= Gerhard Brandt Naeseth =

American historian

Gerhard Brandt Naeseth (April 14, 1913 – June 10, 1994) was an American librarian and genealogist who specialized in the field of Norwegian-American immigration.

==Background and career==
Naeseth was born in Valley City, North Dakota, in 1913, the son of a Lutheran clergyman. As a young boy, he sought to follow in his father's footsteps, but an uncle recognized early on that Naeseth had more of the traits of a librarian. The uncle turned out to be right and Naeseth eventually received degrees in history and library science. Naeseth received a bachelor's degree from Luther College in Decorah, Iowa, and graduate degrees from the University of Michigan. He worked as a professional librarian for three universities before retiring from the University of Wisconsin–Madison in 1978, where he had been associate director.

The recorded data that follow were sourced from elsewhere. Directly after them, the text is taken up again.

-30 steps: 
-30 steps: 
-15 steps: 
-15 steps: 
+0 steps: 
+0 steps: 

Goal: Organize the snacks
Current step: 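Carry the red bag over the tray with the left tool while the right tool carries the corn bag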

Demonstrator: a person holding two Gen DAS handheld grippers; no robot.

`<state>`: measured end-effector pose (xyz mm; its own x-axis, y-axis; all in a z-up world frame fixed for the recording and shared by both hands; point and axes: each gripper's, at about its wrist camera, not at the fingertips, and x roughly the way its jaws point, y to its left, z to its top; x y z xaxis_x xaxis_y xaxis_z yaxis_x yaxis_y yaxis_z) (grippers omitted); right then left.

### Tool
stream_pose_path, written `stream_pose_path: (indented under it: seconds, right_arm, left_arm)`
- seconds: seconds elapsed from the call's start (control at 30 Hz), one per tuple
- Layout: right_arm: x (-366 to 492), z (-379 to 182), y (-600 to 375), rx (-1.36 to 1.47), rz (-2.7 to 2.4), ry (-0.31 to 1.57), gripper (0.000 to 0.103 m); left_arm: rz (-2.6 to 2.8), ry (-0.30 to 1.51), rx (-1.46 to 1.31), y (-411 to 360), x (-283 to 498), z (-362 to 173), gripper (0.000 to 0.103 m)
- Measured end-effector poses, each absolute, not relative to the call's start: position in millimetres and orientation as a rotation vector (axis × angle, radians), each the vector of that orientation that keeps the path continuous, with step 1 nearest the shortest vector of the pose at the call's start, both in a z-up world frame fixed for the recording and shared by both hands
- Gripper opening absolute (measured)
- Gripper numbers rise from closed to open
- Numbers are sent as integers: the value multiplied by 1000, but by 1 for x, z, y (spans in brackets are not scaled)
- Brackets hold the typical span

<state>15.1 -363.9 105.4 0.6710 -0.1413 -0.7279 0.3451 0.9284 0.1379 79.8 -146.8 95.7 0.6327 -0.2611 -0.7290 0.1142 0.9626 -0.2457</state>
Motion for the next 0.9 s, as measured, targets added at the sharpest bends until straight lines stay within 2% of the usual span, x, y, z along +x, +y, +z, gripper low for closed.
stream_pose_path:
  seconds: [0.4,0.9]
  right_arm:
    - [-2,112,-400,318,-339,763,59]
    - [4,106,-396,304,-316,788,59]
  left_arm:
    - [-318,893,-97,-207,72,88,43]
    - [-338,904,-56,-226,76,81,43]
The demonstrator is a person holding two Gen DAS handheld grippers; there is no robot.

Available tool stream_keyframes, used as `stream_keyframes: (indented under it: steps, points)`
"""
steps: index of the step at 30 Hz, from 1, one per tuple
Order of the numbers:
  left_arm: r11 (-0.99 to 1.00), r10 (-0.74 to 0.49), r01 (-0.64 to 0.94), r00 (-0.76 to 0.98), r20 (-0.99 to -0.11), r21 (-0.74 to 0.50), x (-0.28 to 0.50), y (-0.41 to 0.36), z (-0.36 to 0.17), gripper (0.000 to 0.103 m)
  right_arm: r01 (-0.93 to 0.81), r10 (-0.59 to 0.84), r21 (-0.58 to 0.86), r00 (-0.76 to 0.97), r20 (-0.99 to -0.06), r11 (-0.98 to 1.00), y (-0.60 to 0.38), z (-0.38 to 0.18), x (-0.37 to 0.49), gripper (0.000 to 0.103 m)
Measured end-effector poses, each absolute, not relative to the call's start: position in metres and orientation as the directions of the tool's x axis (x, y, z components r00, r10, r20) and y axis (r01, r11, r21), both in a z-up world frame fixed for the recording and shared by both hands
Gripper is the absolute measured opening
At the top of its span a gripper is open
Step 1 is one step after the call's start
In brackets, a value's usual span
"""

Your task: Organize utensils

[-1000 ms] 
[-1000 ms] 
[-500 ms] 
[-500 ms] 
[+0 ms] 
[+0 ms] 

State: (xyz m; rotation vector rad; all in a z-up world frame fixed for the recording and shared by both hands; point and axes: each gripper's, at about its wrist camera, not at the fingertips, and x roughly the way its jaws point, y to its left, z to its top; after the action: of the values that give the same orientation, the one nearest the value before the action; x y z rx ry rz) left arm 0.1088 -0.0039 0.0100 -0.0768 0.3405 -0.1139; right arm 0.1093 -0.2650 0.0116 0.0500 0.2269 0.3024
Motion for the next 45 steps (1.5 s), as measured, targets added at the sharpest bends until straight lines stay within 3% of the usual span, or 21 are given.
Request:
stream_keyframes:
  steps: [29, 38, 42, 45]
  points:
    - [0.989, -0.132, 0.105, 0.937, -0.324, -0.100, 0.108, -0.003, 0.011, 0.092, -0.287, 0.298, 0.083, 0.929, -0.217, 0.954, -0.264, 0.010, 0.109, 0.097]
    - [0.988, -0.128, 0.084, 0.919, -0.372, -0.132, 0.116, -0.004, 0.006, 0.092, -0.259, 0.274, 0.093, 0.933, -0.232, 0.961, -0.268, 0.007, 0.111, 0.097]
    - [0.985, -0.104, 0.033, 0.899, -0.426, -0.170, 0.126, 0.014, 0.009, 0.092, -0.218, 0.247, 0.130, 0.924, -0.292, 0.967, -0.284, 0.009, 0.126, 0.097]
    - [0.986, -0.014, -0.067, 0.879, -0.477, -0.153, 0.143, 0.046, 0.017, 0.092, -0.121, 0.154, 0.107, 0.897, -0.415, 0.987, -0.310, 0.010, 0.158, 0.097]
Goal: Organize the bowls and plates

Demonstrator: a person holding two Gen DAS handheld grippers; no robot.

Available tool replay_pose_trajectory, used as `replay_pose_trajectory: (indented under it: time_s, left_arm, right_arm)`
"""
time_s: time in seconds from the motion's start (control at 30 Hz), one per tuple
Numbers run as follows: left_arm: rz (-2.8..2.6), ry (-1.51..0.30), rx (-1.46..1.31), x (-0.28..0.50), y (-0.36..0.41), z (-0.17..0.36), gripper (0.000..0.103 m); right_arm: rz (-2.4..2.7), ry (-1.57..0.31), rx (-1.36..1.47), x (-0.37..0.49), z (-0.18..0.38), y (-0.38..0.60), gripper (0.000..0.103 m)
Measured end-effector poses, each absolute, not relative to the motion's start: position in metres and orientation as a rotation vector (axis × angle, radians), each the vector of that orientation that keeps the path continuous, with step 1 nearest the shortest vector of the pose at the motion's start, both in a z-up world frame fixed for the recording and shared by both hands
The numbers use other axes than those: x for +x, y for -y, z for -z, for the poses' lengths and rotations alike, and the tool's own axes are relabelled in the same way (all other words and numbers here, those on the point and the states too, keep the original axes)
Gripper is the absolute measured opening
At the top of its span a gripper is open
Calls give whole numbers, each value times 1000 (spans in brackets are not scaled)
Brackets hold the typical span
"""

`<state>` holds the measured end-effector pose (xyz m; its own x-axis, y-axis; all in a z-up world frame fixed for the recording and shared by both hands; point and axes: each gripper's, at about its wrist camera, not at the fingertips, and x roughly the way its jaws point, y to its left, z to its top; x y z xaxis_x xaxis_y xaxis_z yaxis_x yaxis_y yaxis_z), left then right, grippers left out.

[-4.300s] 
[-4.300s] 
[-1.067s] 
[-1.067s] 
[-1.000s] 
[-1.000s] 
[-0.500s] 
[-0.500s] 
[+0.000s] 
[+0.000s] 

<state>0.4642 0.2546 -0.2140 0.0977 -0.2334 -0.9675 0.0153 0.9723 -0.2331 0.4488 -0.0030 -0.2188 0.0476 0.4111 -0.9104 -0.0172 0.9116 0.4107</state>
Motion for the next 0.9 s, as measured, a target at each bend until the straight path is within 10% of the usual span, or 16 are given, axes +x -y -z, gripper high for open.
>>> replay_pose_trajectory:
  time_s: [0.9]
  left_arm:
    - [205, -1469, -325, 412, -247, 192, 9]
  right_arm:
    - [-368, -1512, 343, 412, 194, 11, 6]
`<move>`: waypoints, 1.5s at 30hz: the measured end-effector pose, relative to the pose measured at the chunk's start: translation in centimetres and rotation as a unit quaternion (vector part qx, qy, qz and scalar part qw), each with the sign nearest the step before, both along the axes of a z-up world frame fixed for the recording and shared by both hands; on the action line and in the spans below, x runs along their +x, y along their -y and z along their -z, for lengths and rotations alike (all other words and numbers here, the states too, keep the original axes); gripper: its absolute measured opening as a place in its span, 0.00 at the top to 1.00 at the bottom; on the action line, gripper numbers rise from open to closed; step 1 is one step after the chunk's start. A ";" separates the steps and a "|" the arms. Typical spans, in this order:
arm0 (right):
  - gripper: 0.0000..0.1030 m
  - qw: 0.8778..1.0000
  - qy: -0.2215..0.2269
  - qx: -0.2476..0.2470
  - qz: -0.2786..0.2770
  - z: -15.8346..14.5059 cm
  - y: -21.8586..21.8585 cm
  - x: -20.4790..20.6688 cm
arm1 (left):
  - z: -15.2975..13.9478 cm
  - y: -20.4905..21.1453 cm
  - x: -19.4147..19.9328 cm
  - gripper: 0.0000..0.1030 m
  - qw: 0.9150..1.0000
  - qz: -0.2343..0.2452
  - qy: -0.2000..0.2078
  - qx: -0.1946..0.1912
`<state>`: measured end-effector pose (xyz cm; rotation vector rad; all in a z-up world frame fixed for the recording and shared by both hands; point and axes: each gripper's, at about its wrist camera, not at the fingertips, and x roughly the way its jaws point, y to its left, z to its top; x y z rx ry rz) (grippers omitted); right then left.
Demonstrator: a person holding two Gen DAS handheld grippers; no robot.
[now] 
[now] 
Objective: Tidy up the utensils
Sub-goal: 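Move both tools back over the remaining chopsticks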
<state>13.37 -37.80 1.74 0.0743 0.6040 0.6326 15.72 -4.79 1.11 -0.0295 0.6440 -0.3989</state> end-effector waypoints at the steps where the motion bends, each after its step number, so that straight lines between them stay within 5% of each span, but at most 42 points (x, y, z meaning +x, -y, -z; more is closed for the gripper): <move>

Naeseth is most well known for his magnum opus, Norwegian Immigrants to the United States: A Biographical Directory. For this work, Naeseth was awarded the Knight's Cross, First Class, Royal Norwegian Order of St. Olav in 1978. The Norwegian American Genealogical Center & Naeseth Library in Madison, Wisconsin is named in his honor. Naeseth was also the director and chief researcher of the Vesterheim Genealogical Center, now the Norwegian American Genealogical Center & Naeseth Library, from 1974 to 1994. Naeseth served as associate director of the libraries of the University of Wisconsin–Madison from 1948 to 1978. He was also chairman of the Church Council of the American Lutheran Church.

Naeseth died during 1994 in Madison, Wisconsin. He was buried at the Spring Prairie Lutheran Cemetery in Keyeser, Wisconsin. After his death the research chair at Vesterheim Genealogical Center was named in his honor.

==Norwegian-American Genealogical Center & Naeseth Library==
Naeseth's genealogical work began in the mid-1950s at a family reunion in Minnesota, when he agreed to write up the history of the Naeseth-Fehn family. He self-published this work in 1956. Thirty years later he reworked and expanded it into two volumes and printed 150 copies. This work had gotten him interested in the 150 people who came to America on the same ship as his family. Eventually his project expanded to include the 18,000 Norwegian immigrants who came to America prior to the 1850 census. Naeseth completed the first of this five volume history of Norwegian immigrants to the United States in 1993. Subsequent volumes have been completed by Blaine Hedberg, former executive director of the Norwegian American Genealogical Center & Naeseth Library.

Naeseth founded the Vesterheim Genealogical Center in 1974, working out of a temporary office at the University of Wisconsin library in Madison and slowly acquiring a vast collection of resources. By charging for genealogical research and selling annual memberships, Naeseth built the center into the hub of Norwegian genealogical research in America. By the early 1990s the center had its own building and a staff of professional researchers. Naeseth never accepted a salary while he built the center, living instead off his retirement income.

==Selected works==
- Norwegian Settlements in the United States: A Review of Printed and Manuscript Sources for the Study of Norwegian Sources in America. Salt Lake City: Genealogical Society of Utah, 1969.
- Norwegian Immigrants to the United States: A Biographical Directory.
  - Vol. 1: 1825-1843. Decorah, Iowa: Anundsen Publishing Company, 1993.
  - Vol. 2: 1844-1846. Decorah, Iowa: Anundsen Publishing Company, 1997.
  - Vol. 3: 1847-1848. Decorah, Iowa: Anundsen Publishing Company, 2000.
  - Vol. 4: 1849. Decorah, Iowa: Anundsen Publishing Company, 2004.
  - Vol. 5: 1850. Decorah, Iowa: Anundsen Publishing Company, 2006.